What to produce.
An exact reproduction of the data below is expected, free of images.

Given entries.
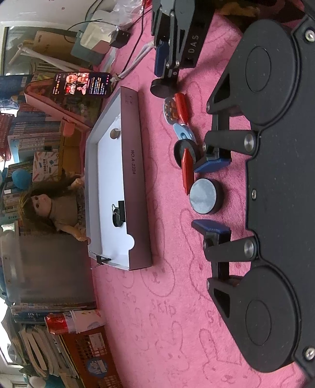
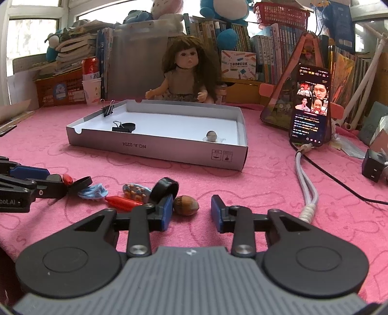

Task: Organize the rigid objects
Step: 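Grasp the grey round lid with the left tool while the right tool grasps the acorn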

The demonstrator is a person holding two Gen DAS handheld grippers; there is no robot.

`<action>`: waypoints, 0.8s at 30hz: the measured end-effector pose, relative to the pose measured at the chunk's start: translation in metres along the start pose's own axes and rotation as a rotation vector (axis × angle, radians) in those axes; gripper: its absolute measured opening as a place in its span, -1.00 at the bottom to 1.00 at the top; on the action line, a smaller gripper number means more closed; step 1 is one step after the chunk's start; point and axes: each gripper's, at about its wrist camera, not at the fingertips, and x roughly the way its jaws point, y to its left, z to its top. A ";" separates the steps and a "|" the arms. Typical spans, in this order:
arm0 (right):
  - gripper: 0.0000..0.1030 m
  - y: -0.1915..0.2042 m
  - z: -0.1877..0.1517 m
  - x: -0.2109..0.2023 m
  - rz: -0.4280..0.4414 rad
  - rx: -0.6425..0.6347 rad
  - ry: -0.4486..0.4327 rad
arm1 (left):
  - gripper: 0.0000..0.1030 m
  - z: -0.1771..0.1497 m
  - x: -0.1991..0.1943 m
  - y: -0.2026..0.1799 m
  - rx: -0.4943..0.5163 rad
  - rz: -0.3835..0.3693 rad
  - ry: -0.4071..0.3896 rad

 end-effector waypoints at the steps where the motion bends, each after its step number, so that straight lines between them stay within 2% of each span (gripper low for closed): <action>1: -0.19 0.000 0.000 0.000 -0.003 0.000 0.000 | -0.33 0.000 0.000 0.000 -0.007 0.001 -0.002; 2: -0.18 0.000 0.000 0.000 -0.005 0.002 0.001 | -0.42 0.001 0.000 0.001 -0.012 0.001 -0.003; 5: -0.23 0.001 0.001 0.000 -0.007 -0.005 0.009 | -0.42 0.002 0.001 0.003 -0.032 -0.001 -0.002; 7: -0.46 0.003 0.002 -0.001 -0.003 -0.015 0.018 | -0.42 0.003 0.001 0.003 -0.039 0.000 -0.002; 11: -0.47 0.010 0.006 -0.004 0.013 -0.047 0.040 | -0.42 0.004 0.000 0.003 -0.038 -0.003 -0.001; 15: -0.47 0.010 0.011 -0.007 0.030 -0.020 0.046 | -0.42 0.006 -0.002 0.001 -0.040 -0.005 -0.003; 24: -0.47 -0.004 0.023 -0.006 -0.010 0.044 0.048 | -0.42 0.023 -0.002 0.014 -0.072 0.017 -0.011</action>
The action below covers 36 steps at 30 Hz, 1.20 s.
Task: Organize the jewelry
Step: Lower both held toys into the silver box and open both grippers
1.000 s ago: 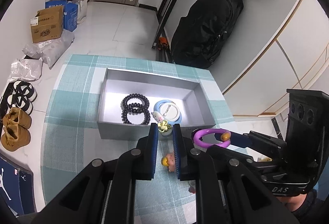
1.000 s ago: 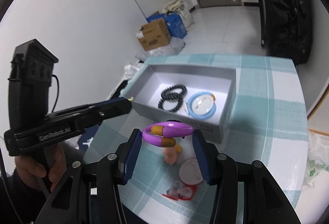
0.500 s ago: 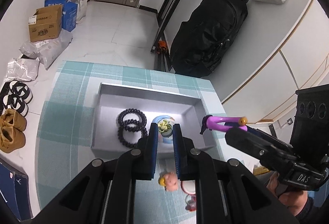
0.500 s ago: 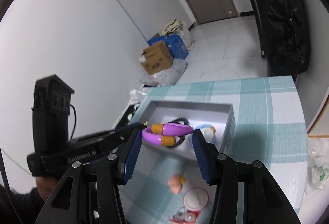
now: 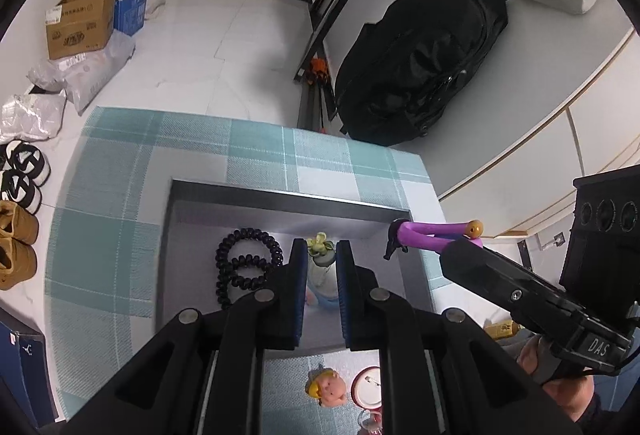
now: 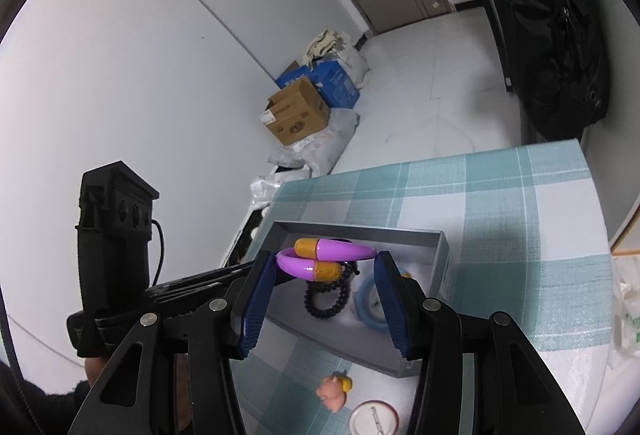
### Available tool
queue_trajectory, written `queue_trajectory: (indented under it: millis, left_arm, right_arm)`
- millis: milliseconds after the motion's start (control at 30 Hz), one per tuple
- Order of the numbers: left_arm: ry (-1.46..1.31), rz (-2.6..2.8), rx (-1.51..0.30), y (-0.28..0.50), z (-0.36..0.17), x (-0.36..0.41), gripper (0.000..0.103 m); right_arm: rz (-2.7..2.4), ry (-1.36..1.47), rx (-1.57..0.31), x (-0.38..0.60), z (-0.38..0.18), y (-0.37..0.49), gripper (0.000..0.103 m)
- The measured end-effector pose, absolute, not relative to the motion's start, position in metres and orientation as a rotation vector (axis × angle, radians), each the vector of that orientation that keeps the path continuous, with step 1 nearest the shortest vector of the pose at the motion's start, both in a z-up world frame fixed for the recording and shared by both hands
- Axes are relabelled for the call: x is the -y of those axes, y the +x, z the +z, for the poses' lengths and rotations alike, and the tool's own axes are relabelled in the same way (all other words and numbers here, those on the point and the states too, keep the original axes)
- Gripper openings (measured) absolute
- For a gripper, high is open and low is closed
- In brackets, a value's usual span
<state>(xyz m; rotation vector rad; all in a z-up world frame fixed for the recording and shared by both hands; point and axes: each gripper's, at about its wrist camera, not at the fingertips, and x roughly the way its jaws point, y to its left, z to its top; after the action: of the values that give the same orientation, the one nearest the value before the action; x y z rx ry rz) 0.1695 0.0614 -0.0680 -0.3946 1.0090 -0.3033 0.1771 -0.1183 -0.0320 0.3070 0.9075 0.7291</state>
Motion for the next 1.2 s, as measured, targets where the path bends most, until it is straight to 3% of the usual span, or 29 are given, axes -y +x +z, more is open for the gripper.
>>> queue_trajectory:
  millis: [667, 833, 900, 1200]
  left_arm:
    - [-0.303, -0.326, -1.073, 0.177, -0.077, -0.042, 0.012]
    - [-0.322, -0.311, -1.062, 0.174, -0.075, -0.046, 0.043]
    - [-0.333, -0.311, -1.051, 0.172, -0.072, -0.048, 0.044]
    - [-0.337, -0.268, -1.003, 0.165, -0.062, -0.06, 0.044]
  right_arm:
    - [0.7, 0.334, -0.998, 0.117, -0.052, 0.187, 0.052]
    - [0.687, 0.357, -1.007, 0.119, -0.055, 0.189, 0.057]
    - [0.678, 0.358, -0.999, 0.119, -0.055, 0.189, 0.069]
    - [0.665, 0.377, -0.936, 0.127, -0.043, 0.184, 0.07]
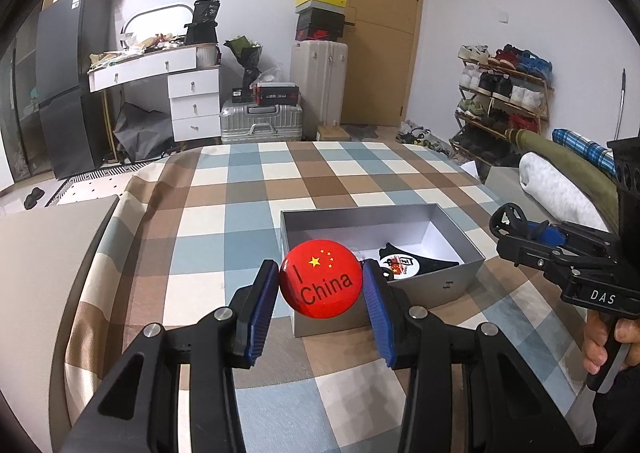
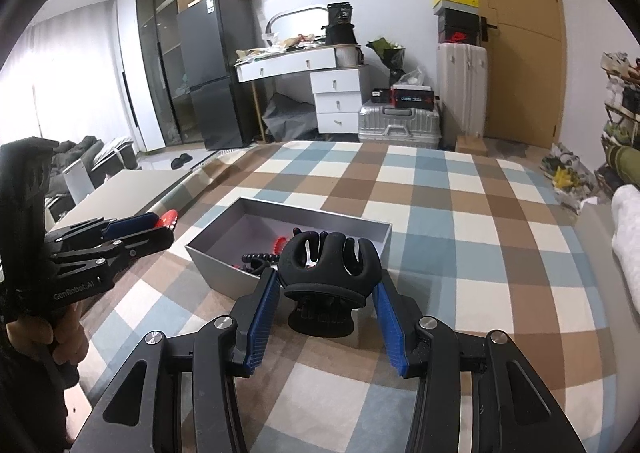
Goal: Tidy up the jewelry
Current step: 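Carry the claw clip and red badge into the grey box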
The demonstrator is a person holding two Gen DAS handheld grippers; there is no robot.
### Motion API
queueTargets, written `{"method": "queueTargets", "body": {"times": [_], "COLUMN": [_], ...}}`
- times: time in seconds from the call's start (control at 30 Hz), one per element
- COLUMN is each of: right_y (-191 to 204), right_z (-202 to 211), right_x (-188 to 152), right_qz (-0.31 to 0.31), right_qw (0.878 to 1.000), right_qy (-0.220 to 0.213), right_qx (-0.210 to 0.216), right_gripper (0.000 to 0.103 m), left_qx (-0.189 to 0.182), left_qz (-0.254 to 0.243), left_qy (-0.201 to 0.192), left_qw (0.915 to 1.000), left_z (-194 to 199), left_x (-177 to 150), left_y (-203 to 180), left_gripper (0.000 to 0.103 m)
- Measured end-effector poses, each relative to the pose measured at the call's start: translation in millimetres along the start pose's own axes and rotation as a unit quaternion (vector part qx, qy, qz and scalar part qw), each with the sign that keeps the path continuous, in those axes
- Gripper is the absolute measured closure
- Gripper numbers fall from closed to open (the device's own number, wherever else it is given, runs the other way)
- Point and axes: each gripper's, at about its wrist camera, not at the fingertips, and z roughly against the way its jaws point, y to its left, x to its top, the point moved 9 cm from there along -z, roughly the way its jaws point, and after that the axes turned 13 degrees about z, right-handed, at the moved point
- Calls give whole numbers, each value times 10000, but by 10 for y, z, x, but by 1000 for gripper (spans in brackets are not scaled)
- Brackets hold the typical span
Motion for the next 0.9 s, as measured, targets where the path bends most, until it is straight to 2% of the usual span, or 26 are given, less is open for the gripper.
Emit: {"method": "queueTargets", "body": {"times": [0.53,0.9], "right_y": [-145,-80], "right_z": [-150,-333], "right_x": [39,131], "right_qz": [-101,-123], "right_qw": [9998,9989], "right_qy": [8,59], "right_qx": [150,441], "right_gripper": [56,56], "left_qx": [46,59], "left_qz": [15,-63], "left_qy": [-11,-14], "left_qw": [10000,10000], "left_z": [-156,-313], "left_x": [117,238], "left_y": [-54,-97], "left_gripper": [66,66]}}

Exercise result.
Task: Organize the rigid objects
Step: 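Grasp the grey round lid with the left tool while the right tool grasps the acorn
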
The demonstrator is a person holding two Gen DAS handheld grippers; there is no robot.

`<action>`: waypoints, 0.8s at 30hz: the measured end-effector pose, relative to the pose measured at the chunk's start: translation in metres along the start pose's own axes and rotation as a rotation vector (axis × angle, radians) in those axes; gripper: its absolute measured opening as a place in its span, -1.00 at the bottom to 1.00 at the top; on the action line, a smaller gripper number means more closed; step 1 is one step after the chunk's start; point and axes: each gripper's, at about its wrist camera, not at the fingertips, and x roughly the way its jaws point, y to its left, z to its top. A ";" separates the steps and a "|" the arms. Typical spans, in this order:
arm0 (right):
  - gripper: 0.0000..0.1030 m
  - y: -0.1915..0.2042 m
  - z: -0.1877..0.1517 m
  - x: -0.2109..0.2023 m
  - rz: -0.4280..0.4414 rad
  - rx: -0.6425..0.6347 rad
  - ry: -0.4486..0.4327 rad
arm1 (left):
  - gripper: 0.0000..0.1030 m
  - z: -0.1771..0.1497 m
  - x: -0.1991..0.1943 m
  - y: -0.2026..0.1799 m
  - rx: -0.4943..0.5163 rad
  - rz: -0.3835..0.3693 rad
  - ry: -0.4071..0.3896 rad

 end-effector waypoints at the steps where the motion bends, each after its step number, so that straight lines between them stay within 2% of each span (gripper low for closed): <action>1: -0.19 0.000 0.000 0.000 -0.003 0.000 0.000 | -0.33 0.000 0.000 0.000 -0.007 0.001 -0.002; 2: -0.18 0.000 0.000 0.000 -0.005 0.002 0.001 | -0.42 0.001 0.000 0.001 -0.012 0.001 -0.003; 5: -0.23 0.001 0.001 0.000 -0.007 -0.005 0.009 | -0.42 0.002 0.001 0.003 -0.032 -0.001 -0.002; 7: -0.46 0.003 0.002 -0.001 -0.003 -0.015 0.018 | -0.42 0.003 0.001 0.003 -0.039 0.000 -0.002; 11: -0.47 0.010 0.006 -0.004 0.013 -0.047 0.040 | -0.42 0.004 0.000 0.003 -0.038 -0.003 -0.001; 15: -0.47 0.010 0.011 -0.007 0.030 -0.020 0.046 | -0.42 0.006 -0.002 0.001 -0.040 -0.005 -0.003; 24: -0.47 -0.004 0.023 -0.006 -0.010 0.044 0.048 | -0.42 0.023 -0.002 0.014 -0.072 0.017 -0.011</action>
The action below covers 36 steps at 30 Hz, 1.20 s.
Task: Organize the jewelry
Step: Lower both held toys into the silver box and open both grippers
1.000 s ago: 
1.000 s ago: 
0.500 s ago: 
0.500 s ago: 
now: 
now: 
### Available tool
queue_trajectory, written `queue_trajectory: (indented under it: millis, left_arm, right_arm)`
- millis: milliseconds after the motion's start (control at 30 Hz), one per tuple
- Order of the numbers: left_arm: ry (-1.46..1.31), rz (-2.6..2.8), rx (-1.51..0.30), y (-0.28..0.50), z (-0.36..0.17), x (-0.36..0.41), gripper (0.000..0.103 m); right_arm: rz (-2.7..2.4), ry (-1.36..1.47), rx (-1.57..0.31), x (-0.38..0.60), z (-0.38..0.18), y (-0.37..0.49), gripper (0.000..0.103 m)
- The measured end-effector pose, absolute, not relative to the motion's start, position in metres and orientation as a rotation vector (axis × angle, radians), each the vector of that orientation that keeps the path continuous, with step 1 nearest the shortest vector of the pose at the motion's start, both in a z-up world frame fixed for the recording and shared by both hands
- Axes are relabelled for the call: x is the -y of those axes, y the +x, z the +z, for the poses' lengths and rotations alike, and the tool's own axes are relabelled in the same way (all other words and numbers here, those on the point and the states too, keep the original axes)
- Gripper openings (measured) absolute
- For a gripper, high is open and low is closed
- In brackets, a value's usual span
<state>(xyz m; rotation vector rad; all in a z-up world frame fixed for the recording and shared by both hands; point and axes: each gripper's, at about its wrist camera, not at the fingertips, and x roughly the way its jaws point, y to its left, z to its top; after the action: of the values that give the same orientation, the one nearest the value before the action; x y z rx ry rz) 0.1695 0.0614 -0.0680 -0.3946 1.0090 -0.3033 0.1771 -0.1183 -0.0320 0.3070 0.9075 0.7291</state>
Motion for the next 1.2 s, as measured, targets where the path bends most, until it is straight to 3% of the usual span, or 29 are given, axes -y +x +z, more is open for the gripper.
>>> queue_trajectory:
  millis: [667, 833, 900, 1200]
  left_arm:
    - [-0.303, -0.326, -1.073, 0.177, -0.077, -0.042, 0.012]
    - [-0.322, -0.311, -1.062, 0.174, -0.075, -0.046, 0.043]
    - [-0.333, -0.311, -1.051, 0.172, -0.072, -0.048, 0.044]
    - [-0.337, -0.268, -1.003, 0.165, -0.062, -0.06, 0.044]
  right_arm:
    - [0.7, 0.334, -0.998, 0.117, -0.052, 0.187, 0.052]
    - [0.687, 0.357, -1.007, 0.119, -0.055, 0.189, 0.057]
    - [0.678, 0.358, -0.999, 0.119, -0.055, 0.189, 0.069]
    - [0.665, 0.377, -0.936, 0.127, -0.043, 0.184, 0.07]
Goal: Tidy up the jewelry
Current step: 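Carry the claw clip and red badge into the grey box
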The demonstrator is a person holding two Gen DAS handheld grippers; there is no robot.
### Motion API
queueTargets, written `{"method": "queueTargets", "body": {"times": [_], "COLUMN": [_], ...}}`
- times: time in seconds from the call's start (control at 30 Hz), one per element
- COLUMN is each of: right_y (-191 to 204), right_z (-202 to 211), right_x (-188 to 152), right_qz (-0.31 to 0.31), right_qw (0.878 to 1.000), right_qy (-0.220 to 0.213), right_qx (-0.210 to 0.216), right_gripper (0.000 to 0.103 m), left_qx (-0.189 to 0.182), left_qz (-0.254 to 0.243), left_qy (-0.201 to 0.192), left_qw (0.915 to 1.000), left_z (-194 to 199), left_x (-177 to 150), left_y (-203 to 180), left_gripper (0.000 to 0.103 m)
- Measured end-effector poses, each relative to the pose measured at the call's start: translation in millimetres along the start pose's own axes and rotation as a unit quaternion (vector part qx, qy, qz and scalar part qw), each with the sign that keeps the path continuous, in those axes
- Gripper is the absolute measured closure
- Gripper numbers fall from closed to open (the device's own number, wherever else it is given, runs the other way)
- Point and axes: each gripper's, at about its wrist camera, not at the fingertips, and z roughly against the way its jaws point, y to its left, x to its top, the point moved 9 cm from there along -z, roughly the way its jaws point, and after that the axes turned 13 degrees about z, right-handed, at the moved point
- Calls give whole numbers, each value times 10000, but by 10 for y, z, x, but by 1000 for gripper (spans in brackets are not scaled)
- Brackets hold the typical span
Motion for the next 0.9 s, as measured, targets where the path bends most, until it is straight to 2% of the usual span, or 26 are given, less is open for the gripper.
Emit: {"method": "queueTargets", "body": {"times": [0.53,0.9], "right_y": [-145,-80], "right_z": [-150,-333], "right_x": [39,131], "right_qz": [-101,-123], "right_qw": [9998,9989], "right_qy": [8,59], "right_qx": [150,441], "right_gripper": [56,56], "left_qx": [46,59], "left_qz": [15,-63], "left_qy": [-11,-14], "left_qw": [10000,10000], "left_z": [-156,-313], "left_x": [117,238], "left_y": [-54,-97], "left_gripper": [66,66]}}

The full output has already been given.